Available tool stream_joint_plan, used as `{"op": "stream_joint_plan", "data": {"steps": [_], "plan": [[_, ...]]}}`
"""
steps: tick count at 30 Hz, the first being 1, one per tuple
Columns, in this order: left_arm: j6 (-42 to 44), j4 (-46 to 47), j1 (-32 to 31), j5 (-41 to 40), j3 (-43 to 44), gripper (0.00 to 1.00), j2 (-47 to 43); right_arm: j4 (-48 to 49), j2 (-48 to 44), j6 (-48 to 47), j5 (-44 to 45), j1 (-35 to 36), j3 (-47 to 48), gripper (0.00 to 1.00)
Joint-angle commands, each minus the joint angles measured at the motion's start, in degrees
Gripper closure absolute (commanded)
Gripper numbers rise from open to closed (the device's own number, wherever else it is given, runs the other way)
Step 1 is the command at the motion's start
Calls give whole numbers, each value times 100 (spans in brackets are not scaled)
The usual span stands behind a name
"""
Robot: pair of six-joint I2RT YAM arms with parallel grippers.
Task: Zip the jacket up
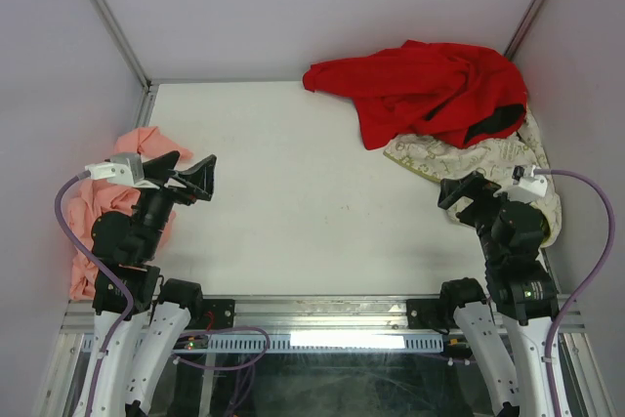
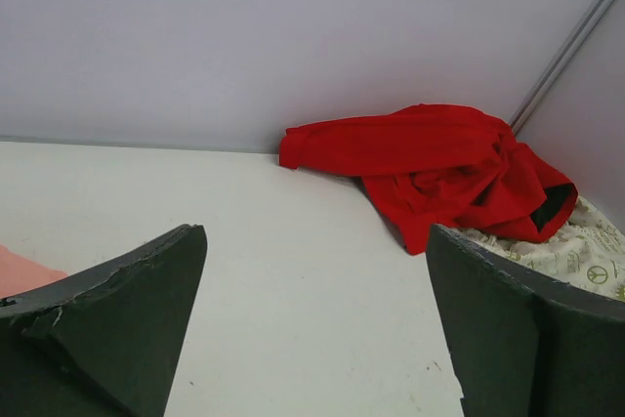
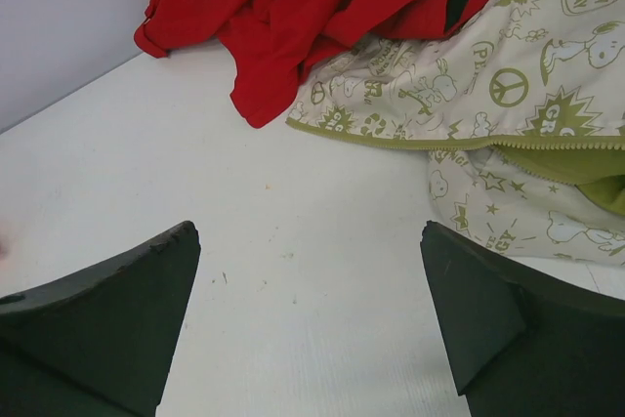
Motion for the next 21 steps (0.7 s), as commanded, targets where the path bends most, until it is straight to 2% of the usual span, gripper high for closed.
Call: {"op": "stream_joint_plan", "data": {"steps": [1, 13, 21], "plan": [[6, 158, -33, -71, 49, 1, -4, 228, 0, -20, 143, -23, 9, 1], [8, 168, -26, -89, 46, 1, 19, 28, 132, 200, 313, -19, -9, 1], [-5, 155, -33, -152, 23, 1, -31, -103, 997, 754, 503, -26, -121, 1]]}}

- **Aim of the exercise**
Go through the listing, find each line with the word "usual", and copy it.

- **Response**
The usual span stands behind a name
Motion for the next 21 steps (0.7 s), as commanded, targets where the path bends most, until it is straight to 2% of the usual span, gripper high for closed.

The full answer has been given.